Profiles in Stupid--Remote Teachers Without Accommodation to Work from Buildings

No, there's no school calendar. The Tweedies are occupied with Very Important Stuff and can't be bothered with frivlities like telling us when we have to work.  This week, Mayor de Blasio and Chancellor Carranza, with two weeks to go before schools are supposed to open, have finally decided to check the ventilation in schools so they could blindly open in a pandemic. This, of course, came right on the heels of telling principals to submit outdoor learning plans by tomorrow. Good luck with that. 

As if that's not enough, they make believe that their plan, to let everyone plod into school and test for COVID only if they feel like it, is the bestest thing ever. 

Here's something, though, that you probably haven't heard before. Some people have accommodations and will be working from home. However, there will be quite a bit of remote learning going on. I read somewhere that 70% of all learning would be remote.

Furthermore, it won't be only teachers with accommodations offering remote learning. Some schools have half or more of their students requesting remote learning. Ask yourself this--if Mayor de Blasio's plan is so foolproof, so goshdarn safe that everyone should jump up and do a jig because it's so fabulous, why aren't New Yorkers banging down the doors to get into those school buildings?

Well, it could be because they're filthy. I haven't seen a custodial employee replaced in my building for years. Fewer employees? Too bad. Do the same work and figure it out. I'm trying to remember just how many months it was last year that the heat and AC in my trailer didn't work. My best guess is all of them. I don't trust the DOE for a New York minute to clean buildings or fix airflow, let alone sanitize them.
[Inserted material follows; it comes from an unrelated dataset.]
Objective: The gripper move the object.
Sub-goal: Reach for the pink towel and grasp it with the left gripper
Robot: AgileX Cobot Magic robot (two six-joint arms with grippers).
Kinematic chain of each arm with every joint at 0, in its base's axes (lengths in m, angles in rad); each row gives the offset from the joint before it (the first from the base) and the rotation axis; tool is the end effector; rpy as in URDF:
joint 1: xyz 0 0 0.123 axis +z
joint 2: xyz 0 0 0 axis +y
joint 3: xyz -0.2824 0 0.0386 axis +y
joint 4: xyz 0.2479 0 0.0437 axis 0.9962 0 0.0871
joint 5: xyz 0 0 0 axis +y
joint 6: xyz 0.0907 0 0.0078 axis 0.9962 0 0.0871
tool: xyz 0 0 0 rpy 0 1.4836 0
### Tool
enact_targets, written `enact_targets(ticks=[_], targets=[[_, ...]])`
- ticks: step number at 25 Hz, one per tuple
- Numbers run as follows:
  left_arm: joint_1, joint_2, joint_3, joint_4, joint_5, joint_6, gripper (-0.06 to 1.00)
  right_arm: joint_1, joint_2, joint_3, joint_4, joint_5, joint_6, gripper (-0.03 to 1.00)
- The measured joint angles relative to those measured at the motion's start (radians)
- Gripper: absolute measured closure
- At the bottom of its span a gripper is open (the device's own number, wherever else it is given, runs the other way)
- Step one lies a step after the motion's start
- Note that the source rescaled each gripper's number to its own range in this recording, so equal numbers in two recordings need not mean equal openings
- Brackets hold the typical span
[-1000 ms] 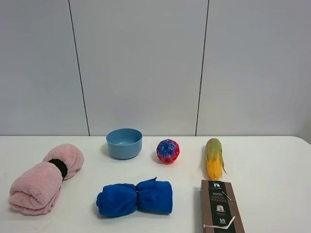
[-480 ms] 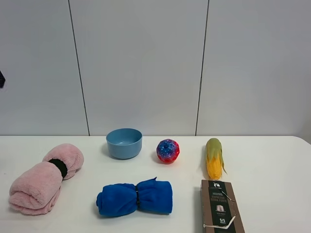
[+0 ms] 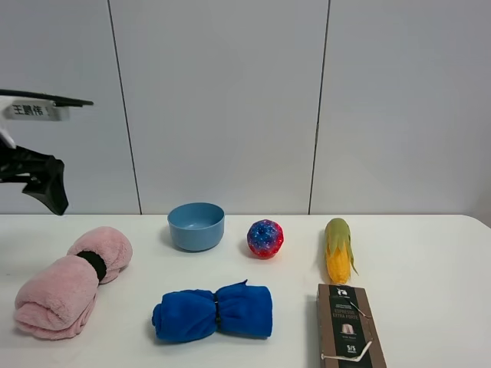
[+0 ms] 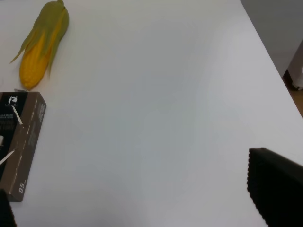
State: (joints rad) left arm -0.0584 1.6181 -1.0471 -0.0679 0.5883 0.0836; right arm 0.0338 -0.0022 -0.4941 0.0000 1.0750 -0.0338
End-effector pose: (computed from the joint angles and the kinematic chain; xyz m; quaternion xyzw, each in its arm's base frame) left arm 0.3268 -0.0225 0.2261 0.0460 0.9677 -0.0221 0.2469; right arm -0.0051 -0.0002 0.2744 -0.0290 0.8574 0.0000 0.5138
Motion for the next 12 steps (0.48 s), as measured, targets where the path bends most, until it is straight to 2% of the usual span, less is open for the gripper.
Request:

And the dysfunction has become more palpable than ever over these last few weeks. Let's take a look at those remote teachers without accommodations. I've now had multiple reports that the DOE is insisting those remote teachers do their work from school buildings. I'm not sure exactly how the DOE came to this conclusion, but it's among the worst decisions I've ever seen them make, and that's saying something.

There is absolutely no advantage in making teachers without accommodations enter school buildings, However, the down side goes well beyond the inconvenience of teachers traveling to buildings for no reason.
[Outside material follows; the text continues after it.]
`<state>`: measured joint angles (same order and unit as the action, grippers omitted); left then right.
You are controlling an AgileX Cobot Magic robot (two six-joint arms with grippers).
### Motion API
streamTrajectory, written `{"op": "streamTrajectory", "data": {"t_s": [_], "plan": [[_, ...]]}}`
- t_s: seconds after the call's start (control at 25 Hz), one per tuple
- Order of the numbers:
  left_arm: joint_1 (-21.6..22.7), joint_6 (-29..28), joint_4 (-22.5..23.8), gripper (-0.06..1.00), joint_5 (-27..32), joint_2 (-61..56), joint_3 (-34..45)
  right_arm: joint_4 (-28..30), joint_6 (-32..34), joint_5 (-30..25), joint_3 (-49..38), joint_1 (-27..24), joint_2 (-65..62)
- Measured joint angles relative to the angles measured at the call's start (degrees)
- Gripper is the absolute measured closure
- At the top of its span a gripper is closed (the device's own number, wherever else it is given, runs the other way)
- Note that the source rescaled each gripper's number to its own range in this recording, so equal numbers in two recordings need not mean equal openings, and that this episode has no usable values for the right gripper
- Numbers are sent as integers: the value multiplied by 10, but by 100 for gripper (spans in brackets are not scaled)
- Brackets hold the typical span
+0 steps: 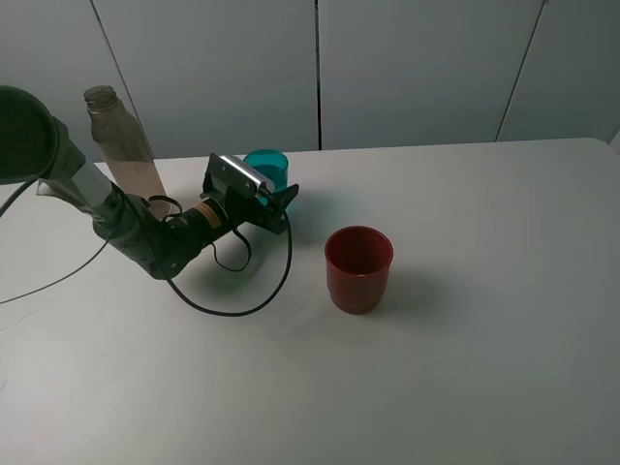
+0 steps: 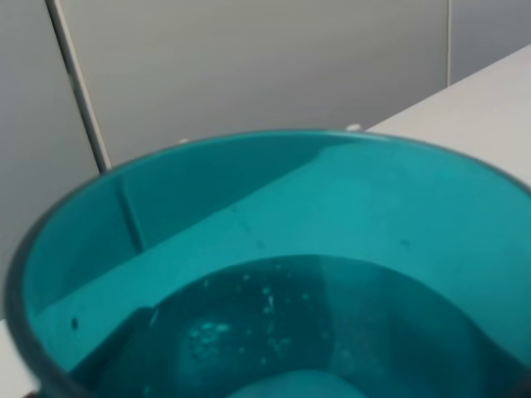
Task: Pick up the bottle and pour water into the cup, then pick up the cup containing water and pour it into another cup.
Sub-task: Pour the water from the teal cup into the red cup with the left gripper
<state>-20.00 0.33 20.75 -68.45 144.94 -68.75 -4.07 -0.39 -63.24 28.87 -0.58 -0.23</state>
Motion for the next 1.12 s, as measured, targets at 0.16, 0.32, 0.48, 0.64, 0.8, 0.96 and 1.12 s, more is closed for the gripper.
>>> {"op": "streamTrajectory", "data": {"t_s": [0.16, 0.32, 0.48, 0.64, 0.8, 0.96, 1.12], "plan": [[0, 0, 4, 86, 6, -23, 14, 0, 0, 0, 0, 0, 0], [0, 0, 4, 86, 6, -48, 32, 0, 4, 0, 0, 0, 0], [0, 3, 4, 86, 6, -70, 58, 0, 4, 0, 0, 0, 0], [0, 13, 6, 86, 6, -103, 93, 0, 4, 0, 0, 0, 0], [0, 20, 8, 86, 6, -138, 131, 0, 4, 0, 0, 0, 0], [0, 32, 15, 86, 6, -174, 162, 0, 4, 0, 0, 0, 0], [0, 45, 35, 87, 6, -209, 188, 0, 4, 0, 0, 0, 0]]}}
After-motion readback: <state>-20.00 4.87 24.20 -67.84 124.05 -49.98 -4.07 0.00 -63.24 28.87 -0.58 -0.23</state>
1. There will be more people in buildings. This means there will be less available space for the work necessary in buildings. It will also increase the possibility of spreading COVID.

2. Principals have already determined exactly how many people they could accommodate. I'm a chapter leader, and I've done two walkthroughs with my principal. On the last one, we entered dozens of classrooms with tape measure, and calculated exactly how many students each room could hold along with one teacher and one paraprofessional. Now it's back to the drawing board.

3. Depending on where (if anywhere) remote teachers are placed, they may have to be masked. Things are bad enough already. Can you imagine not only having to teach remotely, but also having to be masked? This takes the bad part of live teaching, the bad part of remote teaching, and binds them together in one miserable DOE package. It's what you call a LOSE-LOSE.

4. Schools may not be able to handle the bandwidth. I've been to many Zoom meetings where people don't come in well.  Imagine 60 teachers all Zooming in one building. I've heard principals making announcements asking everyone to get off the net so they could get on. Good luck with that, DOE.

There aren't many organizations that could come up with such a terrible idea. But our DOE not only came up with it--they're enforcing it too. I will inform people at UFT, and hopefully they can fight it. It's tough to fight at this time, given we're concurrently fighting for the health and safety of not only all students, all school employees, and our families. But my tolerance for stupid is growing shorter every day.

I don't envy UFT leadership, negotiating with people so shallow-minded, inconsiderate, and vindictive. But I guess that's what they're paid for. My job is to report this nonsense, I guess, and be as efficient a gadfly as possible.

Over decades of doing this job, I've developed great patience in dealing with kids. It's really hard to believe, though, when you see grownups behave like this. If the mayor and chancellor really wanted to address budget shortfalls, they'd start by dismissing everyone and anyone who could come up with such stupid ideas.